(The input)

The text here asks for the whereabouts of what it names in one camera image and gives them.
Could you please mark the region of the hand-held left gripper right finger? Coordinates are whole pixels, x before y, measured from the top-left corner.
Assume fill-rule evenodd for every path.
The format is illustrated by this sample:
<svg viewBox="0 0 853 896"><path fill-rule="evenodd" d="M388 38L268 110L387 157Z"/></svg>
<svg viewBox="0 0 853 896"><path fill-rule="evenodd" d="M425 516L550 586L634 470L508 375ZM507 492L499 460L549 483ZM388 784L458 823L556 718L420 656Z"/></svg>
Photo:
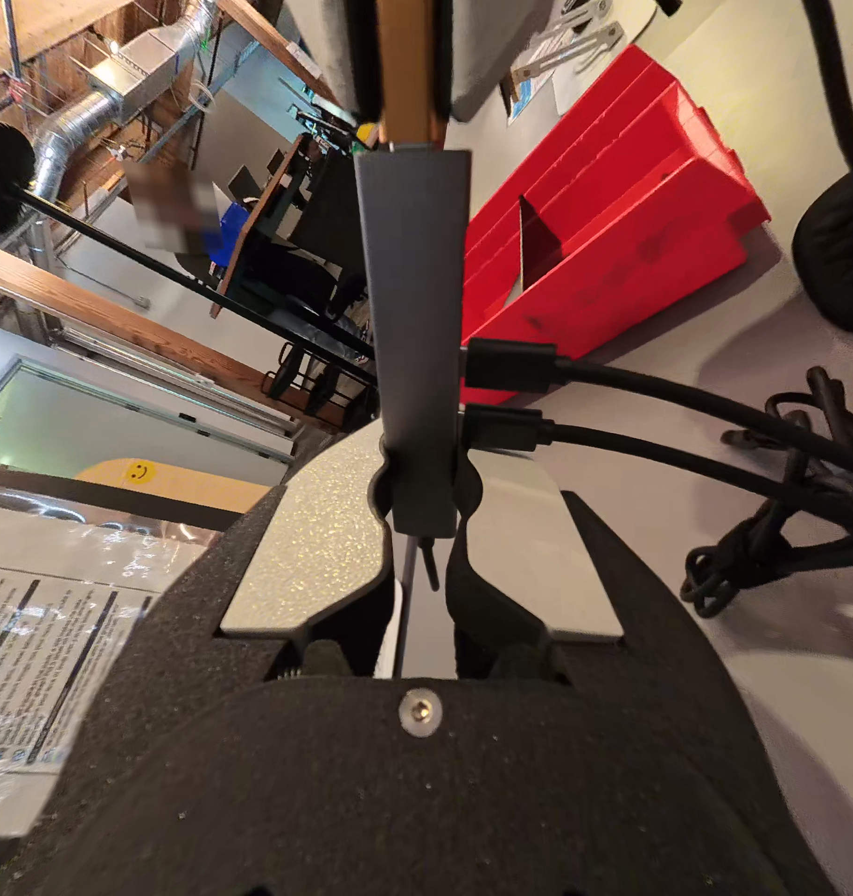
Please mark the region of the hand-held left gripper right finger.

(End The input)

• **Work required**: Using the records above, copy all lines that include the word "viewBox".

• **Exercise response**:
<svg viewBox="0 0 853 896"><path fill-rule="evenodd" d="M388 38L268 110L387 157Z"/></svg>
<svg viewBox="0 0 853 896"><path fill-rule="evenodd" d="M425 516L550 586L634 470L508 375ZM507 492L499 460L549 483ZM388 784L458 823L556 718L420 656Z"/></svg>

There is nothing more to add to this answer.